Estacionei o carro de forma que a parca iluminação incidisse sobre o motor. Mexi aleatoriamente, encontrei o defeito e resolvi. Entrei no bar – que tinha apenas a porta lateral aberta e só uma lâmpada interna acesa, passei por uma mesa de sinuca onde uma mulher estava deitada, encolhida na posição fetal.
Lavei as mãos e pedi uma cachaça. O dono do bar, um velho de barba rala, aparentava carregar uma infelicidade do tamanho do mundo. Arrastando os pés, serviu-me a pinga e – sem que eu perguntasse – disse, apontando para a mulher: “Essa aí desgraçou a vida de dois homens”. Olhei para o corpo imóvel e virei “todo ouvido” para o velho.
“Ela era casada com o Manicoré, e moravam no sítio aí em frente. Um dia largou ele e os meninos e sumiu. Manicoré, de desgosto, passou a beber muito e também foi embora, deixando os filhos com o sogro. Outro dia ela apareceu de novo e voltou para a casa do pai. Vinha aqui na taberna comprar uma coisinha ou outra, uma lata de cerveja…
E começou a se engraçar com o Zé, que trabalhava aqui comigo. Zé começou a ficar vagabundo, não queria fazer nada. Até que hoje de manhã peguei os dois namorando, lá no fundo do sítio, perto do rio. Olharam pra mim como se eu não fosse ninguém e continuaram o que estavam fazendo.
Voltei para a taberna e eles vieram logo depois. Briguei com o Zé e ele riu. Respondeu que iria embora com ela, e que eu pagasse o tempo que trabalhou aqui. Bati com uma pernamanca na cabeça dele e o Zé morreu na hora. Tá lá deitado na minha cama. Vim aqui fora e ela estava sentada na mesa de sinuca. Cheguei perto e enfiei a faca no bucho dela até sentir o osso. Ela nem gemeu, ficou aí deitada”.

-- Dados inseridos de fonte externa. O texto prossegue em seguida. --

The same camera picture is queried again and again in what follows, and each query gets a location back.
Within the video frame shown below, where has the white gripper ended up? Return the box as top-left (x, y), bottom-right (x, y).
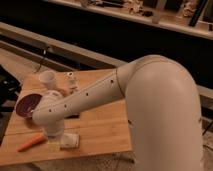
top-left (43, 124), bottom-right (64, 150)

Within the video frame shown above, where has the white sponge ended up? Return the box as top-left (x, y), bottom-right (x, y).
top-left (60, 133), bottom-right (80, 148)

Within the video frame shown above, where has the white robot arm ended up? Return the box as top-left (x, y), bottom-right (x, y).
top-left (33, 55), bottom-right (204, 171)

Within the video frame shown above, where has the white ceramic cup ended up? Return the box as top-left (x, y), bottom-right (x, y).
top-left (38, 70), bottom-right (57, 90)

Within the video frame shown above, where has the orange carrot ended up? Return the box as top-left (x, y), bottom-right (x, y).
top-left (17, 134), bottom-right (46, 152)

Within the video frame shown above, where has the maroon bowl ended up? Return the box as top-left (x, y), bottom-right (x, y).
top-left (15, 93), bottom-right (42, 118)

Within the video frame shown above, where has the wooden table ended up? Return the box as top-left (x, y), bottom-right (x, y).
top-left (0, 68), bottom-right (134, 167)

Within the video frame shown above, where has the black cable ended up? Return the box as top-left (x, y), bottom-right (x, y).
top-left (33, 46), bottom-right (52, 74)

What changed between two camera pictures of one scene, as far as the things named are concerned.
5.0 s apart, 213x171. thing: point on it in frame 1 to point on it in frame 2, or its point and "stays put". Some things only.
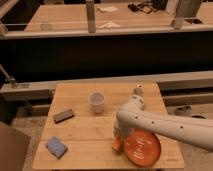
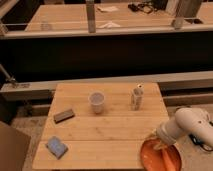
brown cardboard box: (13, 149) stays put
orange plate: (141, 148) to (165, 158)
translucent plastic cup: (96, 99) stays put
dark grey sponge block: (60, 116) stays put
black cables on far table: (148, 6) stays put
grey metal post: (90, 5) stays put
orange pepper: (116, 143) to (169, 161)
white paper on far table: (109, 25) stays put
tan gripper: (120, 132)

Engoli a cachaça de um gole, sentindo com mais intensidade o ardor da bebida. O velho fez um aceno, como se espantasse uma mosca, dispensando o pagamento, apenas pediu uma carona até Candeias para se entregar para a polícia. Concordei, e antes que ele desembarcasse na porta da delegacia, perguntei a razão dele ter matado o casal. A resposta foi curta e direta:
– Zé era meu marido!
[Crônica XXXV/2024 – Baseado em uma história real. Publicado originalmente no jornal Alto Madeira – página Lítero-Cultural, edição de 23/09/1994]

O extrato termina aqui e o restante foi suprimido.